CIS on Windows 11 keeps blocking Task Manager

Go in Unlock application

Do you mean Unblock Application?

Make sure those files are also “Trusted” in the File Ratings list and add them as exclusion to Shell Code Injections under Miscellaneous settings.

Shouldn’t it be enough if I excluded them from auto containment? That seems like a lot of places and a lot of work for a legitimate application. And funny part is that some instances of those apps get blocked, but some don’t.

They are all interconnected. File rating plays a part in how containment, hips, firewall deal with files.

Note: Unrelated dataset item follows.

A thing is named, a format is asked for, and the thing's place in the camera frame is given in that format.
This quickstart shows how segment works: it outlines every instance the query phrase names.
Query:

OK, that’s is WAY too complicated and doesn’t explain why some instances of some files get blocked but other instances of the same files don’t get blocked.

There could be a number of factors, if you could screenshot some of the blocked log entries, it might be possible to figure out why they are being blocked.

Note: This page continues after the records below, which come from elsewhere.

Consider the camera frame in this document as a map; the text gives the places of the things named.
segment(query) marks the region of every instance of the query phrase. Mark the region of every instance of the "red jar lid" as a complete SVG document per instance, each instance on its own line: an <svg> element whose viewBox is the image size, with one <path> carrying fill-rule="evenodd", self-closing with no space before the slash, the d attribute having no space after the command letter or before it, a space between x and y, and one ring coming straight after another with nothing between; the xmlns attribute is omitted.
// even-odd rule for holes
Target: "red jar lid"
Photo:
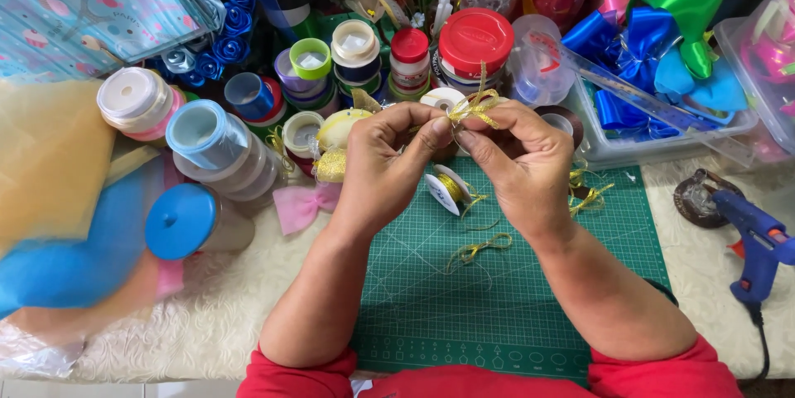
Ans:
<svg viewBox="0 0 795 398"><path fill-rule="evenodd" d="M463 72L499 70L513 47L513 29L507 19L485 8L466 8L448 18L439 35L439 52L444 60Z"/></svg>
<svg viewBox="0 0 795 398"><path fill-rule="evenodd" d="M428 37L419 29L401 29L392 36L390 46L396 60L413 64L428 54Z"/></svg>

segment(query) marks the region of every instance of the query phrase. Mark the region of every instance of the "white lace tablecloth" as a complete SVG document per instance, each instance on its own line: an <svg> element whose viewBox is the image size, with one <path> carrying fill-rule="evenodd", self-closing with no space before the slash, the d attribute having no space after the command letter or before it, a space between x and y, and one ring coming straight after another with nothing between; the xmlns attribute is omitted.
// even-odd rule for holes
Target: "white lace tablecloth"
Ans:
<svg viewBox="0 0 795 398"><path fill-rule="evenodd" d="M762 357L759 334L729 291L742 262L726 245L737 241L738 233L731 226L699 229L684 220L672 203L674 187L699 166L715 168L711 158L703 158L644 166L641 171L682 311L731 371L748 378L760 371ZM725 178L750 200L758 200L793 176L791 170L779 170ZM69 381L242 379L265 316L298 272L328 218L322 212L306 231L283 237L276 211L265 210L255 219L257 235L247 250L187 261L184 291L157 305L149 322L89 340ZM795 273L782 266L763 307L773 378L795 377L793 292ZM0 376L43 379L16 371L0 370Z"/></svg>

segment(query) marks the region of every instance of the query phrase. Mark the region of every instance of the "blue ribbon bow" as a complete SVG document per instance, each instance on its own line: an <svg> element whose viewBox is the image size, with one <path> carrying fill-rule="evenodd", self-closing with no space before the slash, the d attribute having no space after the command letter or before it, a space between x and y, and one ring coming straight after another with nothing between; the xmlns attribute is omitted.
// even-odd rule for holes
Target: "blue ribbon bow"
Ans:
<svg viewBox="0 0 795 398"><path fill-rule="evenodd" d="M614 11L605 15L594 11L572 28L562 42L573 52L654 95L654 74L662 55L680 36L679 27L667 10L652 7L632 8L629 24L619 34ZM618 137L642 142L680 134L609 91L598 91L594 106L602 129L612 130Z"/></svg>

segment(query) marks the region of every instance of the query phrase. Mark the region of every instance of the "blue lid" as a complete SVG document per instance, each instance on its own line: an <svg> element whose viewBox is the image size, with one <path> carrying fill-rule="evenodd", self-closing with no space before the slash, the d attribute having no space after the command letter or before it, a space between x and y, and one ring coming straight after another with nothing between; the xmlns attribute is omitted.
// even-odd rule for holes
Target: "blue lid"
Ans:
<svg viewBox="0 0 795 398"><path fill-rule="evenodd" d="M215 198L205 186L180 184L163 193L146 217L146 245L157 258L179 260L197 251L215 224Z"/></svg>

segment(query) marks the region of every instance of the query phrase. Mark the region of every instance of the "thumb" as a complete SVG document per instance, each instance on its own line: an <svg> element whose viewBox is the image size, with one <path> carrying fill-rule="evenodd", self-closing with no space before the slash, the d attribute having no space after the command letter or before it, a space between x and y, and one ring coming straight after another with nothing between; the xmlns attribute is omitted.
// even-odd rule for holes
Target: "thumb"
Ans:
<svg viewBox="0 0 795 398"><path fill-rule="evenodd" d="M411 139L400 159L412 166L420 166L422 170L437 149L446 147L452 141L451 128L450 118L446 116L427 122Z"/></svg>
<svg viewBox="0 0 795 398"><path fill-rule="evenodd" d="M500 174L510 172L515 165L496 143L476 130L463 130L455 135L455 139L492 182Z"/></svg>

I posted them here - CIS on Windows 11 keeps blocking Task Manager - #61 by ComodoUser2025

And here’s more:

Thanks. In your Auto-Containment exclusions. Do you have “Don’t apply the selected action to child processes” unchecked in the Criteria?

image

Unchecked for all three CyberPower processes.

Thanks. Is Cyber Power a trusted vendor in the vendor’s list? What;s the file rating for the servicemonitor? Just trying to figure which element of CIS is causing for it to be contaned and whether is connected with fiel rating, powershell scripts etc.

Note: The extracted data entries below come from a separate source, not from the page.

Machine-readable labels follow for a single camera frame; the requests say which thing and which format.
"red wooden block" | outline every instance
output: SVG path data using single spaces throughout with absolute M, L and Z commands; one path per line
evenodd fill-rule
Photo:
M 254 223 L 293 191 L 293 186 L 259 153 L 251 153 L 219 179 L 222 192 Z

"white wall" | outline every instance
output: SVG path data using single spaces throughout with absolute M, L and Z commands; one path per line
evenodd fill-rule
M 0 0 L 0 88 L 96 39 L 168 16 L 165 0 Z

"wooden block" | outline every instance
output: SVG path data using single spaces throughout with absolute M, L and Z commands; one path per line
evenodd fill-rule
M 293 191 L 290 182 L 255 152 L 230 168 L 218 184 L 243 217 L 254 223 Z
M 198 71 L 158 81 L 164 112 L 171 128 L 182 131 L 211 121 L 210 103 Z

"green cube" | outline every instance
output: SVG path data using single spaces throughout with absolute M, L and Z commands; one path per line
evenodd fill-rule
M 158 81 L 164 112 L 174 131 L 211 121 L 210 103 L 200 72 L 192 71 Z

Where is this vendor’s list?

Under File Rating “Trusted Vendors”

I think it’s this one:

image

Right so it’s not the vendor because you’ve have it as trusted. What’s the file rating for the pppServiceMonitor.exe. Part of me is thinking you may need to add it to Shellcode Injection Exclusions.

Thanks. That narrows it down to the behaviour of the files. Can you try creating a HIPS rule for pppServiceManager.exe as preset “Installer or Updater”? You may need to reboot after to test it.

I currently have it set this way:

image

Should I still change it to Installer/Updater?

Yes. That way it’s allowed to do things like acessing memory and terminating processes etc. Basically, it’s completely allowing the application whereas allowed is still partially restricted based on protected objects etc.